This is a guest post by BH. BH is a healthcare professional who takes a keen interest in palliative care. He applies to his personal financial affairs the same level of meticulousness he displays at work. He has kindly agreed to contribute an article on something that is very close to his heart. BH is also a BigFatPurse reader and a long time childhood friend.
Speak of financial planning and the image of sitting down with a financial advisor going through numbers and portfolios will come to mind. We work hard to earn our money, and make sure that our money work harder for us by diligently saving and investing the money in financial instruments.
We try to make sure we have enough for our nest egg when we retire and not be financially dependent on family members. We buy insurance policies in case something untoward happen to us, so that our families will not be left high and dry.
A typical investor like me will probably have shares in the CDP account, savings in the bank and probably a joint savings account for household expenses. These arrangements work fine when one is well and is earning.
What if something untoward happens to me?
If I die, the estate is frozen until the will is executed. If there is no will, the intestate laws in Singapore will distribute my estate to my wife and children in a rather fair way. Except that the process is a tedious and frustrating process, with multiple trips to the lawyer. For the Letter of Administration to be granted to executor of the estate, the process can take up to 2 years for a simple case.
Dying, in this sense is straightforward.
What if I meet with an accident or suffer a stroke and become comatose, and become unable to make decisions about my finances? Or what if I suffer from dementia as I advance in age and my decision-making abilities becomes impaired?
Any assets in my name are technically frozen, because my family cannot access them without my consent. Caring for me is tough and cash runs dry. I become expensive to keep alive.
My family is left distressed, both emotionally and financially. Until the day I die and my assets become part of my estate, they are inaccessible, even if the money is desperately needed to pay for my maintenance and medical expenses……
Holistic Financial Planning – The Lasting Power of Attorney
To me, financial planning includes making decisions about what happens to my money. It should be made when I am of sound mind and is well and ideally should be discussed with my loved ones.
This planning includes writing a will to specify how I want my estate to be distributed when I die, and more importantly, making a Lasting Power of Attorney (LPA), also known as the living will, to appoint a proxy to make decisions on my behalf should I lose my mental capacity.
Under the Mental Capacity Act (2010), the LPA is a statutory document that allows me (the donor) to appoint a proxy (the donee) to make decisions in areas of personal welfare, property and finances.
The LPA allows me to appoint one or more donees that are competent and trustworthy to manage my affairs. It can be a family member or a friend. I can also decide whether to grant general powers to my donee or give specific powers only. My donee needs to give consent to be appointed.
Being joined in matrimony does not allow my spouse to step up to this role, unless the appointment is formalised via a LPA.
Upon being certified to lose my mental capacity, my donee steps up and liaises with third parties to act on my behalf in my care and finances.
How To Make An LPA
Making LPA is straightforward. Choose an appropriate form (Form 1 or 2) and complete your LPA. Find a certificate issuer which can be either a doctor, lawyer or psychiatrist. (Form 2 needs to be drafted at the laywer’s).

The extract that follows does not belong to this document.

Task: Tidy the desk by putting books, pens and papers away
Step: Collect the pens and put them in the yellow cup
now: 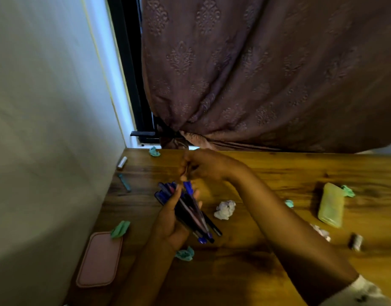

This ensures that one understands the implications of making a LPA. Mail the completed LPA to the Office of the Public Guardian (OPG) and the LPA will be registered with the OPG 6 weeks later. Making a LPA is free for Singapore Citizens. Doctor’s or lawyers fees apply.
The LPA can be revoked anytime as long as I still have the mental capacity to. Like a will, decisions like these can be amended to suit my life’s stages. More importantly, they are in place when “what if” comes.
There are safeguards in place to protect me. Moreover, the LPA does not give the donee any power in areas of treatment decisions, the Advanced Medical Directive, matters regarding my will, CPF and insurance nominations. Ill-treatment and wilful neglect of the donor under the Mental Capacity Act are criminal offences.
A case in point of a LPA that went awry was the case of Yang Yin. It underscores the importance of choosing someone trustworthy.
What happens without an LPA?
Without a LPA, an alternative to act on my behalf in the event I lose my mental capacity is to apply to the courts to be appointed as a deputy to manage my affairs. It is an even more tedious and draining process.
A friend shared his horror stories of the hassle of applying to the courts to be appointed a deputy to manage his mum’s affairs because his mum has dementia. Having learnt the hard way, he advocates the importance of making of a LPA to each and every one of us.
However, a LPA does not cover all aspects of care. In fact, Advance Care Planning (ACPs) is the new national conversation that healthcare providers want to start to reach out to help people initiate difficult conversations about healthcare decisions about what we want and don’t want at end of life with family members, and this is increasingly important as our population ages.
However morbid, starting conversations like these can never be too early!